DESCRIPTION OF THE TASK
From the data below, please reproduce exactly everything from the line that contains "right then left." down to the line that contains "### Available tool", with both ends included.
☆ ☆ ☆ ☆ ☆ ☆ ☆
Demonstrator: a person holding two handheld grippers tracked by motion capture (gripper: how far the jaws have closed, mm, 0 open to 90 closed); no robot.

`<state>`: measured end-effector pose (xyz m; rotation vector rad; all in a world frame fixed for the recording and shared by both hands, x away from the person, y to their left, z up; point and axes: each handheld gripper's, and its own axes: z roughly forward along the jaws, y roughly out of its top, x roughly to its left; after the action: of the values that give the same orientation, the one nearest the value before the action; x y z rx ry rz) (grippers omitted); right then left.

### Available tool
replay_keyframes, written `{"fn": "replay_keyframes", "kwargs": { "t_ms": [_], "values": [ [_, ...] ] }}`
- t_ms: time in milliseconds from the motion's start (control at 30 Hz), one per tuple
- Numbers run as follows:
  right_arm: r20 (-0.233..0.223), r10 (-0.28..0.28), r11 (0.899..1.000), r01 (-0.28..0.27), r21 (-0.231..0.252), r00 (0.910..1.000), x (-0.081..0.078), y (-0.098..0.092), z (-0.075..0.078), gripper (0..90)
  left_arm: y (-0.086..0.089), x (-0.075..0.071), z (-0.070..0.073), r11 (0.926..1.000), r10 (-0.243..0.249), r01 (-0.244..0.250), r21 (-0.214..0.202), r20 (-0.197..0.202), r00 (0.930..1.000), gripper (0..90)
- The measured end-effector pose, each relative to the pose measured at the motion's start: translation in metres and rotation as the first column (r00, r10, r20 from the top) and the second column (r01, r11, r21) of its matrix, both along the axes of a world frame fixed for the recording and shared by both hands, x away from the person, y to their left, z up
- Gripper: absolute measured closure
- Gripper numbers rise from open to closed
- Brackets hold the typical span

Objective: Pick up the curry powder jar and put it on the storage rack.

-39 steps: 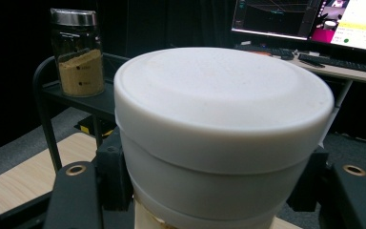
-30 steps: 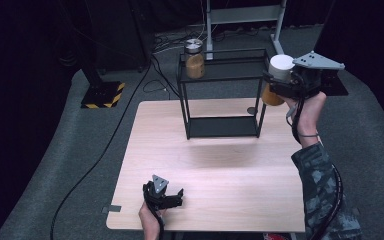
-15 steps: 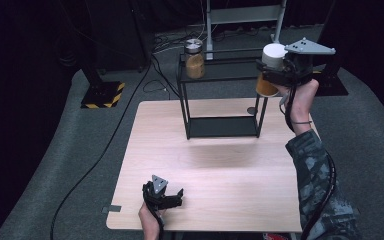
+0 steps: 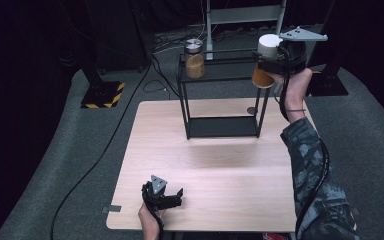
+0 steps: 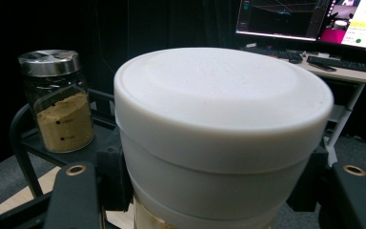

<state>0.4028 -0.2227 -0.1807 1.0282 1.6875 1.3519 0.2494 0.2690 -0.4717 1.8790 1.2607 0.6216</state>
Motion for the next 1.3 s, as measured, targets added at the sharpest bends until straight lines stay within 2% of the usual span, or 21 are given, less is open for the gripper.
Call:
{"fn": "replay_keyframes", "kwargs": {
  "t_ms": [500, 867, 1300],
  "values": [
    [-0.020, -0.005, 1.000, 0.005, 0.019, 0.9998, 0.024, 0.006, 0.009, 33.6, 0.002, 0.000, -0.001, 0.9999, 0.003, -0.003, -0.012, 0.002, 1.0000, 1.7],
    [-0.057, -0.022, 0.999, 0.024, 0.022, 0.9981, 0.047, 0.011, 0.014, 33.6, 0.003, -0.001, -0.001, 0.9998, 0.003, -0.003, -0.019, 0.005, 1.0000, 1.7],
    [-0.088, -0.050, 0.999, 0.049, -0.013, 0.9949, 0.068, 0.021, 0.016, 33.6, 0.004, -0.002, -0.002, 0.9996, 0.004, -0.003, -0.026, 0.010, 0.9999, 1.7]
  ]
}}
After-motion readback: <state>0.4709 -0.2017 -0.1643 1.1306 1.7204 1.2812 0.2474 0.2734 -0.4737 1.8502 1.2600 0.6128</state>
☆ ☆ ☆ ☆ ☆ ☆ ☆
TASK RESULT
`<state>`: measured end-effector pose (xyz m; rotation vector rad; all in a world frame fixed for the recording and shared by both hands, x away from the person, y to their left, z up; point and axes: each handheld gripper's, and its own axes: z roughly forward along the jaws, y roughly out of its top, x roughly to its left; after the action: of the values that give the same orientation, the one nearest the value before the action; x y z rx ry rz) (grippers omitted); right then left.

### Available tool

The output requires no additions.